-------- Entries supplied

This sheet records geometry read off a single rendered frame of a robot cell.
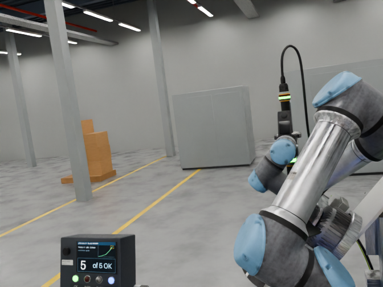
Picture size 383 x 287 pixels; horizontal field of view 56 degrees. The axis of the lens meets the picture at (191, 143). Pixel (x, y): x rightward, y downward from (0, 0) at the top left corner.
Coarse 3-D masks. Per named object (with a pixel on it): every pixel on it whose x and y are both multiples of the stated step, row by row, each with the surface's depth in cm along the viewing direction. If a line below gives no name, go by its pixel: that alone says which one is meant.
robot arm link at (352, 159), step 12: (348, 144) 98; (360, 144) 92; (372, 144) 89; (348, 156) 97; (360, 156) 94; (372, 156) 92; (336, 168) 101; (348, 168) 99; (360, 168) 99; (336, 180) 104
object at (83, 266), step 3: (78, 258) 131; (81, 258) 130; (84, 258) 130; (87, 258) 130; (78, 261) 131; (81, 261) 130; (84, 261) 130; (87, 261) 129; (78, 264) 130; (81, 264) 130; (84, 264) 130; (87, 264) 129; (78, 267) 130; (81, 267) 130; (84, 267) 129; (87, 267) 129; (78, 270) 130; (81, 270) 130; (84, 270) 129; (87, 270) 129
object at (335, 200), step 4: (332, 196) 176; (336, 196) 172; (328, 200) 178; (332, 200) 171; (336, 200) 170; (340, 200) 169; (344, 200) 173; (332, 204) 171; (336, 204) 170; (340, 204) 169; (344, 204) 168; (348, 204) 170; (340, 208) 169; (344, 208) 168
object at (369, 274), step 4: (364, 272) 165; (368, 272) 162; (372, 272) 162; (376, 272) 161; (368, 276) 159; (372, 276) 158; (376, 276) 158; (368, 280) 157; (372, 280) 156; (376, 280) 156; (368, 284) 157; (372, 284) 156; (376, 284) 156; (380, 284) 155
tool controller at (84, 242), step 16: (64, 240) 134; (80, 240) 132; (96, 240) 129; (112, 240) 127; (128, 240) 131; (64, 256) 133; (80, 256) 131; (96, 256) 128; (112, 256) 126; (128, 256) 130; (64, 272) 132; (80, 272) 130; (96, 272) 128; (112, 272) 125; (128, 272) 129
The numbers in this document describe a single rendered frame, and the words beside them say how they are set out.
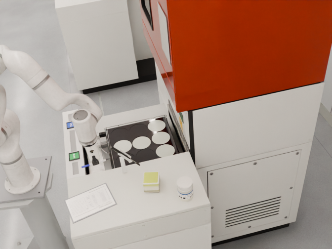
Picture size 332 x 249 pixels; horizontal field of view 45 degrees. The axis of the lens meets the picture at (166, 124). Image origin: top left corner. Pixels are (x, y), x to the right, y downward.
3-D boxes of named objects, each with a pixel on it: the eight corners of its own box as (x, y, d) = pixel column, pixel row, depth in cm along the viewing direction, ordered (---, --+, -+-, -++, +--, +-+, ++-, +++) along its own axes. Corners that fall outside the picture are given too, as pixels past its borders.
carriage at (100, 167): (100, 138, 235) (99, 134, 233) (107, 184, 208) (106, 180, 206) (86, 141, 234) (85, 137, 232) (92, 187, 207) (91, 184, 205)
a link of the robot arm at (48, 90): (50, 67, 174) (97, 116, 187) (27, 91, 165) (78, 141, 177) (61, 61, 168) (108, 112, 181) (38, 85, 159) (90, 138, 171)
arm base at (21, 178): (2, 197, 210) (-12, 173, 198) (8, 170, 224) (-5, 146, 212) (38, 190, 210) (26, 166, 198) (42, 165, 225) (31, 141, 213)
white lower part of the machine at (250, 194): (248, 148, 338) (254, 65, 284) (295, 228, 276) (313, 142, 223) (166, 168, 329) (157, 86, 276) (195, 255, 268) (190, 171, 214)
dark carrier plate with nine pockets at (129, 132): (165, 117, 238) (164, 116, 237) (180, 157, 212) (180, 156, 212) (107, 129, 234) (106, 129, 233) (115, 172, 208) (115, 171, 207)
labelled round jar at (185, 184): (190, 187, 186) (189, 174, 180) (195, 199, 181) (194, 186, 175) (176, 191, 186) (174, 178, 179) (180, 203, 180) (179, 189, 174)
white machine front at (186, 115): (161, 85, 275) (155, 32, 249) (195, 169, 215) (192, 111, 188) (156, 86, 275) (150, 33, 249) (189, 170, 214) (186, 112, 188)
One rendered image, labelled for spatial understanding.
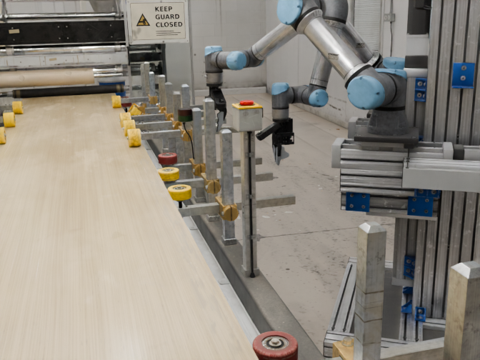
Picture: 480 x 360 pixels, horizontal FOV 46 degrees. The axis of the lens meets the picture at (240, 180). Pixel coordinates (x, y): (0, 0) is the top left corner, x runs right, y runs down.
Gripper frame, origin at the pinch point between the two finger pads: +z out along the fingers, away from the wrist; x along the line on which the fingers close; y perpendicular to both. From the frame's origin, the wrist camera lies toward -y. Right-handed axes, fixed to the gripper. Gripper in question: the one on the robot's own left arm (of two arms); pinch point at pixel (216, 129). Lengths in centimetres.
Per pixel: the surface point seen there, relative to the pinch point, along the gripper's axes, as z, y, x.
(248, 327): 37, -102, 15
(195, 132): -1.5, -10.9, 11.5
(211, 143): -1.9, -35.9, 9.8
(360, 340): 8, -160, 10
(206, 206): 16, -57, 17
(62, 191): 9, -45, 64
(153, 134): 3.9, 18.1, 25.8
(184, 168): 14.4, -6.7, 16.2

----------------

## What is needed
Would you filter the records and copy each line that contains the word "surface"?

## Output for this task
Coarse 3-D masks. Per named object (with a pixel on it): every pixel on it whose x and y are both multiples of the stated step, row by row, each with the surface's depth in cm along the viewing direction. If a line below gives no name, go by its pixel: that alone says which one is meant.
Per pixel: the surface point seen there, relative to the pinch point, along the gripper's axes, as z, y, x.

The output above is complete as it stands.